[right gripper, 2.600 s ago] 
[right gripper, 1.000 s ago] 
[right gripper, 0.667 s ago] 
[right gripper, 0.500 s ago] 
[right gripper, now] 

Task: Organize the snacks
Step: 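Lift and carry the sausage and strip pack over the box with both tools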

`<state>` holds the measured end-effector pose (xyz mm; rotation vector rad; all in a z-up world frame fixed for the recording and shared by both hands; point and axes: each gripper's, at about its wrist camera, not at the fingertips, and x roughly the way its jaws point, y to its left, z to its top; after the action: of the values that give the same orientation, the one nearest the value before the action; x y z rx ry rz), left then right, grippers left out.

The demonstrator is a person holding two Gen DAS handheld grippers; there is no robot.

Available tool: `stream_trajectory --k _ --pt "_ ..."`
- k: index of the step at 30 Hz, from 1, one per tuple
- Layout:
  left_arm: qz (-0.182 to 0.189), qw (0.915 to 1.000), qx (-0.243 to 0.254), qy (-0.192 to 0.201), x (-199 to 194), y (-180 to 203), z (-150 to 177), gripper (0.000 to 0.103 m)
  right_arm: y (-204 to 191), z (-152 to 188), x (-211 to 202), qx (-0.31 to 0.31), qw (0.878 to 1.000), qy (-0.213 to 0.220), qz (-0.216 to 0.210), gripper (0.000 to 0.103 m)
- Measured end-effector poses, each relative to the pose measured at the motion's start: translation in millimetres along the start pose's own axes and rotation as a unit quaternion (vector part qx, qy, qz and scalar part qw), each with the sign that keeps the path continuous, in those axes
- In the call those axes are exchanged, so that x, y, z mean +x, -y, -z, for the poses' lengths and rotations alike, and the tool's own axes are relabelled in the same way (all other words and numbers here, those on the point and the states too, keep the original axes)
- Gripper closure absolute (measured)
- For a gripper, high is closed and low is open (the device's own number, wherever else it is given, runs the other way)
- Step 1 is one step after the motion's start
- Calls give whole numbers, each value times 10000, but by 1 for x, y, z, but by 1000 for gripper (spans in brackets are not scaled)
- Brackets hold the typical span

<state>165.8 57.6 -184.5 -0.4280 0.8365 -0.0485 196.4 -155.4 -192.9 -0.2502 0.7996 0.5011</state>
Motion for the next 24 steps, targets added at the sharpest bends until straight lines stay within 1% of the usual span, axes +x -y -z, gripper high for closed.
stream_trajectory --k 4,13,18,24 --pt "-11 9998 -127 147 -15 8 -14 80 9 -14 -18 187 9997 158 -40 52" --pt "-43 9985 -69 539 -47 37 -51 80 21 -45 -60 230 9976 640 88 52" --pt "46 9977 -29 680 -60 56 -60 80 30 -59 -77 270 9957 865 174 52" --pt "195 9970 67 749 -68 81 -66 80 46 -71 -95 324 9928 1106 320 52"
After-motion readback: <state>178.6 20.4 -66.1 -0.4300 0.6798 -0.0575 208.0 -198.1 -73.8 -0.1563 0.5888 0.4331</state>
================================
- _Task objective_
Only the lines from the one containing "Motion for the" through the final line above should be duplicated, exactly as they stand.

- _Expected answer_
Motion for the next 24 steps, targets added at the sharpest bends until straight lines stay within 1% of the usual span, axes +x -y -z, gripper high for closed.
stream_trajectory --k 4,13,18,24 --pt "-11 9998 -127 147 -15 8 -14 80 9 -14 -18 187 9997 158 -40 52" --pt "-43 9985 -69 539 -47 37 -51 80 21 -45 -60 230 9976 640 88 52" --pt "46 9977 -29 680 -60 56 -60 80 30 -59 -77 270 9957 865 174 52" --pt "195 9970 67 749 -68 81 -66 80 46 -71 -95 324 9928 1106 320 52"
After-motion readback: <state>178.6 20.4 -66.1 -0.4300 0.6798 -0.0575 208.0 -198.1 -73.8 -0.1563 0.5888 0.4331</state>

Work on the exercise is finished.